The law also allows the re-sentencing of an estimated 10,000 inmates serving prison sentences for the crimes reduced to misdemeanors under the law.
"It's definitely a cycle," said Lt. Saul Rodriguez, the Police Department spokesman. "It's pretty consistent.
"Some are on parole, probation or have been released early," he said. "Some are felons convicted of previous crimes.
It is unclear if the suspects in some of the more violent crimes that have rattled the seaside city since January 1, 2017 would have been serving time had the law not passed.
But more than half a dozen of those suspects had prior crimial records, according to the charges filed in court.
An analysis by The Lookout found that three of the suspects were charged with being felons in possession of a firearm, three others were on parole and another was arrested in jail, where he was being held for another crime.
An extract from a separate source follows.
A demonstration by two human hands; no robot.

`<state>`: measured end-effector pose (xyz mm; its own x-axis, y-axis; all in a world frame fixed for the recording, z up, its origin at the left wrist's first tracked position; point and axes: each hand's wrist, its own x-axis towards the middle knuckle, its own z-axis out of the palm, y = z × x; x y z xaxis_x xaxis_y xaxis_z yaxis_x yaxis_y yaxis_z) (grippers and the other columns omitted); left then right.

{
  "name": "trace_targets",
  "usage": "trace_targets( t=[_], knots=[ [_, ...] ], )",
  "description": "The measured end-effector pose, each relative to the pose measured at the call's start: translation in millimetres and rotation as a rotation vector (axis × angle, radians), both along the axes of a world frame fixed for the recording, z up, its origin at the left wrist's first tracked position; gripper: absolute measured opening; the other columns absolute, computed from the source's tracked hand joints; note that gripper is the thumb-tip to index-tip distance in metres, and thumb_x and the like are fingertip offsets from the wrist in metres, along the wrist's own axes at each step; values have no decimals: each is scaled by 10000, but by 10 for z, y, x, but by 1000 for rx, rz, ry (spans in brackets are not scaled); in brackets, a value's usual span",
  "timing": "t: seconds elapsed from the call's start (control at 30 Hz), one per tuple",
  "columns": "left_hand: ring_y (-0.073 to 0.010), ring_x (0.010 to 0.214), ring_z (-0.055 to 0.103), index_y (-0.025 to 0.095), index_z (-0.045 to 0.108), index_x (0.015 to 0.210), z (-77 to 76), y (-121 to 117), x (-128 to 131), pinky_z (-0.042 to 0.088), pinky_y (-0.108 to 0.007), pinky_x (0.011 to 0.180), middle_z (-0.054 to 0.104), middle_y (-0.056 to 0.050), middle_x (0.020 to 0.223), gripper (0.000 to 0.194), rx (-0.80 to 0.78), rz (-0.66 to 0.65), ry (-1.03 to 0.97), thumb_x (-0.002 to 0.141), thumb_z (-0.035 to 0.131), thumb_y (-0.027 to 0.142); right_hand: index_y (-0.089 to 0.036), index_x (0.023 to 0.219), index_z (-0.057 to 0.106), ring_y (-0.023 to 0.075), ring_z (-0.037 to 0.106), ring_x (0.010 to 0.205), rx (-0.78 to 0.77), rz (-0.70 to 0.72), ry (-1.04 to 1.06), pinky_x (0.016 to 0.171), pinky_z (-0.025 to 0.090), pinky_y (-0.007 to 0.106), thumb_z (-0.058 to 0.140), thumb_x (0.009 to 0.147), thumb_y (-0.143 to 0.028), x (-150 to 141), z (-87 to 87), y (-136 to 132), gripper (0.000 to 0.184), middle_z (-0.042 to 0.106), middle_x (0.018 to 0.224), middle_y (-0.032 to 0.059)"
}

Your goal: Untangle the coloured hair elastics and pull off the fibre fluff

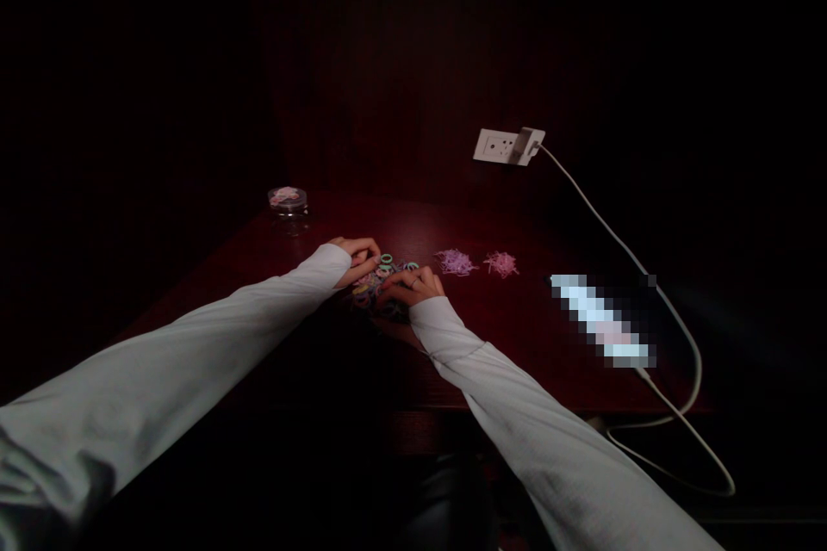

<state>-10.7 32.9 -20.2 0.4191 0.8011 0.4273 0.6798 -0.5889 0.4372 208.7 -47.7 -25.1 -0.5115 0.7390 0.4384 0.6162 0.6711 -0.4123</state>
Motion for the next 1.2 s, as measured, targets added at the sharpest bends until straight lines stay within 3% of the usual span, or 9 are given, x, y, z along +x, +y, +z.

The following suspects had criminal records:
Carl Marcel Nelson, who was charged with attempted murder in a shooting outside a Downtown bar last month, also was charged with being a previously convicted felon in possession of a firearm ("Suspect Charged in Santa Monica Shooting Last Month," March 12, 2018).
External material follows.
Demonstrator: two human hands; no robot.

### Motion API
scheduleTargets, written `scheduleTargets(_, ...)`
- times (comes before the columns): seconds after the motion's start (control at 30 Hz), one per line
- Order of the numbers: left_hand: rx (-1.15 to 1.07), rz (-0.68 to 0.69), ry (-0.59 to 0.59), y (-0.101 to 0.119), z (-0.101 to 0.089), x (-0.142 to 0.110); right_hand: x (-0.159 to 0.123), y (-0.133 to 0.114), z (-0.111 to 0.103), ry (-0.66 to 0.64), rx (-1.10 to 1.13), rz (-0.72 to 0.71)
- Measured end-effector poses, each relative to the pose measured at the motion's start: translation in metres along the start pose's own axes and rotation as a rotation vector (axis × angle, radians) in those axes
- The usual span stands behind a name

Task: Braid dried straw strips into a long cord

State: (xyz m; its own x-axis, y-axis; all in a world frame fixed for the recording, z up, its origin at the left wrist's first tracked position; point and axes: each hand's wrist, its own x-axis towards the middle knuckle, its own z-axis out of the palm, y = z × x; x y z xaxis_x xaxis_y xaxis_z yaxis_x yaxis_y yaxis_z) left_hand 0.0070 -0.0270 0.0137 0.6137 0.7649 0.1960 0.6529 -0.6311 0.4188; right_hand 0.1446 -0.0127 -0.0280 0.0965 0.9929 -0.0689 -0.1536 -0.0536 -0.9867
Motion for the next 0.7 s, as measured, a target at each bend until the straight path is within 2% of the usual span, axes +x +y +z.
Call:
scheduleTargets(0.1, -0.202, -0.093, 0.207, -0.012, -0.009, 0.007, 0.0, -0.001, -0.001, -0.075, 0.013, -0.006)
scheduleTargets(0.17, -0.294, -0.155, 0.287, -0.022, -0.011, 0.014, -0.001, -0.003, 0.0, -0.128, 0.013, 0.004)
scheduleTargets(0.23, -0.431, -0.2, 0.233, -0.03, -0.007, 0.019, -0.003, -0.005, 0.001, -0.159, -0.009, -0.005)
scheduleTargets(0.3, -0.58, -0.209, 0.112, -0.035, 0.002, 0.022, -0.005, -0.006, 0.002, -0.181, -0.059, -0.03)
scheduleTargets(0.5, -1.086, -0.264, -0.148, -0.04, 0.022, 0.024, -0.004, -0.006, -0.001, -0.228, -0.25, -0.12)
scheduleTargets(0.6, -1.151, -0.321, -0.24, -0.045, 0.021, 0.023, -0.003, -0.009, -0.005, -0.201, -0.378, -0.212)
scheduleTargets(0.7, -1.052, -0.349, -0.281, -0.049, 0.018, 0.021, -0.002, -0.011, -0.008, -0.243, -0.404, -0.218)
Roy Antonio Davis, who was charged with killing 88-year-old John Hautz in his apartment shortly before New Year's day, was already in Los Angeles County Jail on an unrelated robbery when Santa Monica detectives tied him to the crime ("LA Man Charged with Murder of Santa Monica Senior," February 27, 2018).
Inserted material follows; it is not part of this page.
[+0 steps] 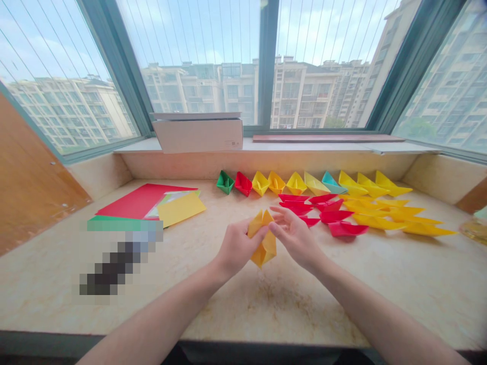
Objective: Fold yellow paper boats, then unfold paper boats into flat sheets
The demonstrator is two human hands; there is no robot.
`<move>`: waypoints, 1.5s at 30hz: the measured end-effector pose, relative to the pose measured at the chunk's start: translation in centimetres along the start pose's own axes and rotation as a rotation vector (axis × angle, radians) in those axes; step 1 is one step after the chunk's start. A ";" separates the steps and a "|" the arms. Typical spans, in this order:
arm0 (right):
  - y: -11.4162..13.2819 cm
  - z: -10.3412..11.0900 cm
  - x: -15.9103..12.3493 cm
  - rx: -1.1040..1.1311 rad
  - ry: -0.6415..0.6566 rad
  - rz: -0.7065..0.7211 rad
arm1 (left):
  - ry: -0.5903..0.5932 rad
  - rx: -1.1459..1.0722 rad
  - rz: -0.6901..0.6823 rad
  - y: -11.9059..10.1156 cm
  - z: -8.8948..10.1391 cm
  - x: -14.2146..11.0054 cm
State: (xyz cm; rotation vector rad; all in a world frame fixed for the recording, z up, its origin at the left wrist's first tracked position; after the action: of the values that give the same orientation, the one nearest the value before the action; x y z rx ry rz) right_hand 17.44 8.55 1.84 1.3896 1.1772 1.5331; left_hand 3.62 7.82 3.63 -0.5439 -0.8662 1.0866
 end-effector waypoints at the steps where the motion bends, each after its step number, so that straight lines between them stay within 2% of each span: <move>1: -0.4 -0.4 -0.1 0.016 0.031 -0.028 | -0.052 -0.006 0.027 0.3 0.6 0.1; 4: -0.9 -1.8 -0.7 0.034 0.115 -0.082 | -0.196 -0.006 0.097 1.3 2.1 0.2; 7: 0.0 -2.9 -1.4 -0.052 0.141 -0.017 | -0.247 -0.030 0.151 2.1 2.6 0.2; 10: 1.0 -3.0 -1.7 -0.167 0.105 0.074 | -0.239 -0.114 0.195 2.9 2.4 0.3; 18: 1.5 -1.5 -1.7 -0.315 0.012 0.181 | -0.176 -0.509 0.327 4.5 0.9 0.6; 24: 0.6 -1.2 -1.1 -0.106 0.020 0.091 | -0.202 -0.674 0.367 4.3 0.7 0.4; 28: 0.4 -1.5 -0.7 0.058 0.092 0.008 | -0.212 -0.751 0.351 3.9 0.8 0.4; 31: 0.2 -2.0 -0.6 0.174 0.151 -0.065 | -0.233 -0.770 0.335 3.8 1.1 0.5; 36: -0.1 -1.4 -0.4 0.252 0.079 -0.126 | -0.271 -0.695 0.309 3.7 1.9 0.5; 41: -0.5 -1.3 -0.5 0.358 0.061 -0.179 | -0.320 -0.503 0.240 3.5 3.0 0.5; 45: -0.8 -1.1 -0.3 0.331 0.078 -0.185 | -0.337 -0.468 0.220 3.4 3.3 0.6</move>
State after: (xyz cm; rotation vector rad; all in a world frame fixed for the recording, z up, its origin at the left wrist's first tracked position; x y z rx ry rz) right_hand 16.35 8.33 0.98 1.3913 1.6170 1.3142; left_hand -0.79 9.55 3.16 -0.8746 -1.3982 1.1985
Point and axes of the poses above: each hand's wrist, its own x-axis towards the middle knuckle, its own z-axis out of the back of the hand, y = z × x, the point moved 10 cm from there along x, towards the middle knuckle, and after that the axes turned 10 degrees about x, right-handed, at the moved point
Rashad Devon Harris, who was charged with the attempted rape and assualt of a women stabbed multiple times in her apartment near Downtown last month, was arrested at the Van Nuys Probation Office in the San Fernando Valley
Christopher Charles Davis, a 46-year-old homeless man who was charged with the murder of another homeless man on Main Street last August, was also charged with being a felon in possession of a firearm ("Suspect, Victim in Santa Monica Shooting May Have Been Homeless, Police Say," August 7, 2017).
Brian Noah Morgan and a male juvenile, who were charged in two brutal home invasion robberies North of Montana last May that sent three victims to the hospital, also were on parole ("Suspects Charged in Two Brutal Home Invasion Robberies in Santa Monica," May 31, 2017).
Sherwin Mendoza Espinosa, who was charged in the February 2017 murder of Juan Sebastian Castillo, a teenager who had graduated from Santa Monica High School the previous year, was also charged for being a felon in possession of a firearm ("Man Charged in Connection with Santa Monica Teen’s Murder," May 22, 2017).
The impact of Proposition 47 on crime has been the subject of heated debate.
Proponents of the measure point to the results of a UC Irvine study released last week that suggest the passage of the law “has had no effect on violent crimes, including homicide, rape, aggravated assault and robbery.”
The initiative increases supervision of parolees, returns accountability for parole violations to the courts and eliminates early release for certain violent crimes, such as rape of an unconscious person and assault on a police officer.